“You’re doing the mature thing”
September 14, 2012 § Leave a comment
The thing about always taking the high road is that is gets pretty lonely up here.
I know walking the mature path is whats supposed to benefit you in the long run, but where on earth has it lead me?
I know the sayings:
An eye for an eye makes the whole world blind
Two wrongs don’t make a right!
Don’t fight fire with fire.
They forget to mention that if you don’t whip out your fire, you get walked all over. So there are my options: create a bigger problem, or take the passive approach and become a human punching bag.
It’s been a rough couple of days. Somewhere along the line I was unfairly designated a good friend’s scapegoat and received an unnecessary amount of cruelty for a situation that I was not a part of. Granted, I knew about it, but I was stuck between friends in a thick pool of secrets. What a classic “don’t tell her I told you but…” situation.
I was just an innocent spectator on the sidelines. I didn’t even want to be there but I was dragged on to that field without realizing, and from there conflict was inevitable.
I had two obligations:
1. Keep a good friends secret
2. Tell another good friend that secret, as it was in her best interest to know.
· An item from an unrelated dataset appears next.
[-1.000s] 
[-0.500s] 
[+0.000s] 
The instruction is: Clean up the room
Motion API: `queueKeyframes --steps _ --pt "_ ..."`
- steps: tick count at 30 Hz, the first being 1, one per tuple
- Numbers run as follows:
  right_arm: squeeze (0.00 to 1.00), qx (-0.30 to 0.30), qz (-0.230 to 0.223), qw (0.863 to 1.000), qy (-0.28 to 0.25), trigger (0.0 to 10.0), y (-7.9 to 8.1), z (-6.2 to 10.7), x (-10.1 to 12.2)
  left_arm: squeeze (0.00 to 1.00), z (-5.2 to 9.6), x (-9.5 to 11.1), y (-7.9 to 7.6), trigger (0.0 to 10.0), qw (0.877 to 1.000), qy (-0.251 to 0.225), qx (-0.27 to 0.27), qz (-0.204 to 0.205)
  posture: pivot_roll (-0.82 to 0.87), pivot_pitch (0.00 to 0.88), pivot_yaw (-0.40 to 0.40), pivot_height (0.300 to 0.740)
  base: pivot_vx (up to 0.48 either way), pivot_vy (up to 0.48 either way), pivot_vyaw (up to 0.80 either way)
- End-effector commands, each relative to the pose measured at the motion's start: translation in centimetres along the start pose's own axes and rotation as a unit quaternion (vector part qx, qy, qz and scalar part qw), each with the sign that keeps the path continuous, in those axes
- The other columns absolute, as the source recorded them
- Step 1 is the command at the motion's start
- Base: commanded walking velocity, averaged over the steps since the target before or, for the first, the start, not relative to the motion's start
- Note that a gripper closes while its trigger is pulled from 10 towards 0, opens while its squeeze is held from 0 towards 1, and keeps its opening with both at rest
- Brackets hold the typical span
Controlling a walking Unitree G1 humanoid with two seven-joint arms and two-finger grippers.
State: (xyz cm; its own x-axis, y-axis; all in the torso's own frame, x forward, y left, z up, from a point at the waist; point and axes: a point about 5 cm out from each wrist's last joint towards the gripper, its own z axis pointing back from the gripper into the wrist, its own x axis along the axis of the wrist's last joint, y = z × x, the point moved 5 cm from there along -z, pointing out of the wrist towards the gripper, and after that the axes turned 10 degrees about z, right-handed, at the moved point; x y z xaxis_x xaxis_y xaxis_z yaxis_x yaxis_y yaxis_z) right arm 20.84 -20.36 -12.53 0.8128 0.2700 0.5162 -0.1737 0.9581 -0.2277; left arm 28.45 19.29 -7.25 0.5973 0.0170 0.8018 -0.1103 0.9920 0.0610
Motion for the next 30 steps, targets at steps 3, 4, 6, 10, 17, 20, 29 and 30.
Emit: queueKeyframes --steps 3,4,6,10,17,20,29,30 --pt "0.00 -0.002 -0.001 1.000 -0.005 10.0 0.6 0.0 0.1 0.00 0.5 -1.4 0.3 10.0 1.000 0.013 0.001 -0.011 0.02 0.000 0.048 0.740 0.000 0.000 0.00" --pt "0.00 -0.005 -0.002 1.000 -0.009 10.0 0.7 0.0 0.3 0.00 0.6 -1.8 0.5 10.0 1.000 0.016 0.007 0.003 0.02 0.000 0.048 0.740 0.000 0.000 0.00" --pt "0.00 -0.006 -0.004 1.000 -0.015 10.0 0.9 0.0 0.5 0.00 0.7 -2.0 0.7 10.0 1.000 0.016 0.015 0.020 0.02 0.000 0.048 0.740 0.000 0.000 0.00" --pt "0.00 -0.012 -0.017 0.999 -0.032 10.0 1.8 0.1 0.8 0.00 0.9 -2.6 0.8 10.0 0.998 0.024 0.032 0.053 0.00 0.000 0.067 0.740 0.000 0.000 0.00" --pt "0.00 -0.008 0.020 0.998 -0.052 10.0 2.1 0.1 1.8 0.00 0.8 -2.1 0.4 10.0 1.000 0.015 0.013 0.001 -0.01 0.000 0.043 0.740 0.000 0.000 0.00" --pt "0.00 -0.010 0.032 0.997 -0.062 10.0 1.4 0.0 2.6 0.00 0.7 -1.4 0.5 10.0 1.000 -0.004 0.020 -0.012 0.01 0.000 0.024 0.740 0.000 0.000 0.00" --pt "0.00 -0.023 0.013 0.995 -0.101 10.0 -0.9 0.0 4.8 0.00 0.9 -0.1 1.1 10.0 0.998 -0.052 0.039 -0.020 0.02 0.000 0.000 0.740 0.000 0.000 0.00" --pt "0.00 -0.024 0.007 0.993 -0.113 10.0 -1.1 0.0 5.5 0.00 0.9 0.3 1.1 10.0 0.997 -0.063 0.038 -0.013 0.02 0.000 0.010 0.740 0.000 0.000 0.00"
So basically, there was no way to win, so I transformed into the human punching bag when friend #2 heard what had happened. And I sat there and took her blows, biting my tongue.
So here I am, sitting up on the high road, feet dangling in all of this empty space. I could jump, in fact I’d love to jump and sink to everyone else’s level. I’m tempted, all of this translucent air is taunting me. What would it be like to not do that mature thing for once? How would it feel to let all my real feelings lose?
Everyone else seems allowed to make stupid decisions, maybe it’s my turn to take a stab at it.